Quoiqu’il m’en coûte, je dois l’admettre : j’aurais dû faire plus attention. Venir ici avec si peu de munitions, face à l’énormité de la tâche qui m’attendait… C’était une erreur. J’ai bien regardé autour de moi : je n’aurai pas de rab. Ce n’est pas dans cette petite pièce, démunie de tout apparat, que j’en trouverai.
4.
Mais qu’importe ! Maintenant il me revient d’assumer mes errements. Au-dessus de ma tête luit une lumière blafarde qui provoque l’excitation de quelques paquets d’insectes. Je les sens jouir de me voir dans ce pétrin. Ils savent que mes chances d’en sortir indemne sont infimes. Et ils ne me seront d’aucune aide. Leur vrombissement insolent ressemble aux rires d’une foule ravie de voir un homme se noyer au fond d’un trou.
3.
J’ai déjà utilisé deux munitions. A partir de maintenant, chacune sera cruciale. Autour de moi j’entends rire les vacanciers, ignorant tout du drame qui se joue à quelques mètres d’eux. Il y a quelques minutes, j’étais comme eux. J’avais quitté ma tente complètement insouciant, n’imaginant pas les tracas au devant desquels je me rendais. J’avais descendu la petite route de graviers, salué un voisin, échangé un regard avec une fille. J’avais pris soin de dissimuler mes munitions dans ma poche, ne voulant pas informer quiconque de mes intentions. J’aurais dû en prendre plus. Peut-être quelqu’un l’aurait-il vu mais à cette heure-ci je ne serais pas dans la merde. Ah, Michel, que n’es-tu parfois plus prévoyant…
2.
J’ai toujours été d’un naturel précautionneux. J’ai toujours veillé à ne pas me laisser surprendre par les aléas de l’existence. Chacun de mes actes a été guidé par cette volonté de prévenir les inattendus, de minimiser les risques. Les missions comme celle-ci, combien en ai-je accomplies ? Je ne saurais le dire ; il y en a eu tellement. C’était devenu une habitude. Une habitude. C’est peut-être ça qui a causé ma — mais voilà que quelqu’un entre dans la pièce adjacente. Ennemi ? Ami ? Comment le savoir ? Dois-je lui demander de l’aide ou faire profil bas ? Tout se bouscule. J’entends un vacarme assourdissant. Une sale odeur qui monte.
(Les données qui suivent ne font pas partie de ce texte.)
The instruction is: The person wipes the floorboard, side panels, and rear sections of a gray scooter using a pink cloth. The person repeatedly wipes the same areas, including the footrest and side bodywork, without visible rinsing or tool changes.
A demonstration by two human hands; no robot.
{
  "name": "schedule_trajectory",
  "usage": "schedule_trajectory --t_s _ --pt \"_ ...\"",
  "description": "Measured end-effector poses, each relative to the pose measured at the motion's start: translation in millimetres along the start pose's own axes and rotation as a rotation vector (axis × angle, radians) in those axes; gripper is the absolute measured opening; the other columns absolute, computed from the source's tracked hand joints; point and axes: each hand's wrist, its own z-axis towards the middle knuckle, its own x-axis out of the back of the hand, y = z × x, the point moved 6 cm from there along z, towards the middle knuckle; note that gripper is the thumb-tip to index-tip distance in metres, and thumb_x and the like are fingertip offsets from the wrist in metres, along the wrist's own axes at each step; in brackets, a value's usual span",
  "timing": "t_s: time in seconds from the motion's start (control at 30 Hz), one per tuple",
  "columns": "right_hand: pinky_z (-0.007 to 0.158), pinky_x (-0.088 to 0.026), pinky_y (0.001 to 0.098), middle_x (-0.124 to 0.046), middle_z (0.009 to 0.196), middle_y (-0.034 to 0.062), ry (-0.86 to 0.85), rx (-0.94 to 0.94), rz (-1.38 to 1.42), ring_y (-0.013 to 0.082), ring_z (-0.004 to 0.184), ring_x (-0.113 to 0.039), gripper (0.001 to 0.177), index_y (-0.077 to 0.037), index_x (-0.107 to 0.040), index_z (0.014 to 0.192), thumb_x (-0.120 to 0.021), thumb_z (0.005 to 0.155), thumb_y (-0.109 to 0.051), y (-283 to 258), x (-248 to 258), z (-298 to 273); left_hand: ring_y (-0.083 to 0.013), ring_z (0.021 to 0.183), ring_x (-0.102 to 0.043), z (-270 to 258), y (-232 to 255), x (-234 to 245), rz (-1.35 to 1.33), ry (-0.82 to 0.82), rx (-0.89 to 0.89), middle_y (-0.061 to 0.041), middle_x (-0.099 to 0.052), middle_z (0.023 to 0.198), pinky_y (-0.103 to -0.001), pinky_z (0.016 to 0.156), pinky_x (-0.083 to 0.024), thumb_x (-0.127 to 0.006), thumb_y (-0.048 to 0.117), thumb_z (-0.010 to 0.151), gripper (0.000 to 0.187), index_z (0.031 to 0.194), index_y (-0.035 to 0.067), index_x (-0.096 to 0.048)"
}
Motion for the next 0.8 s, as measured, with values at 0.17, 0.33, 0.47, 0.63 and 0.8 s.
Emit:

A ma mémoire reviennent les paroles de cette chanson de William Sheller : « Mais Nicolas, il veut pas qu’on l’embête, tout ce qu’il a dans la tête, c’est qu’il veut rentrer chez lui… » et je me demande bien pourquoi vu qu’elle n’ont rien à voir avec ma situation.
J’arrive au bout de l’avant-dernière cartouche. Comme elle, je suis presque épuisé. Il reste encore beaucoup à nettoyer et il est maintenant clair que je n’y parviendrai pas. Je vais perdre ce combat.
1.
Le vrombissement des insectes commence à m’aveugler. Mes pensées deviennent plus confuses qu’un éditorial de Laurent Joffrin. Cette dernière feuille doit me sauver, ou je ne réponds plus de rien. Je la prends à pleine main et veille à n’en utiliser que les plus infimes parcelles mais quelle horreur, plus je nettoie et plus j’ai l’impression qu’il en reste. De quelle malédiction suis-je victime ? Je crois pourtant n’avoir attenté à la vie de personne. J’ai toujours été gentil et c’est d’ailleurs ce que l’on m’a toujours dit : « Michel, tu es gentil. » Je me souviens encore très bien de la camarade de classe qui m’avait confié ce compliment un après-midi, alors que nous discutions dans la cour entre un cours de maths et un cours de maths.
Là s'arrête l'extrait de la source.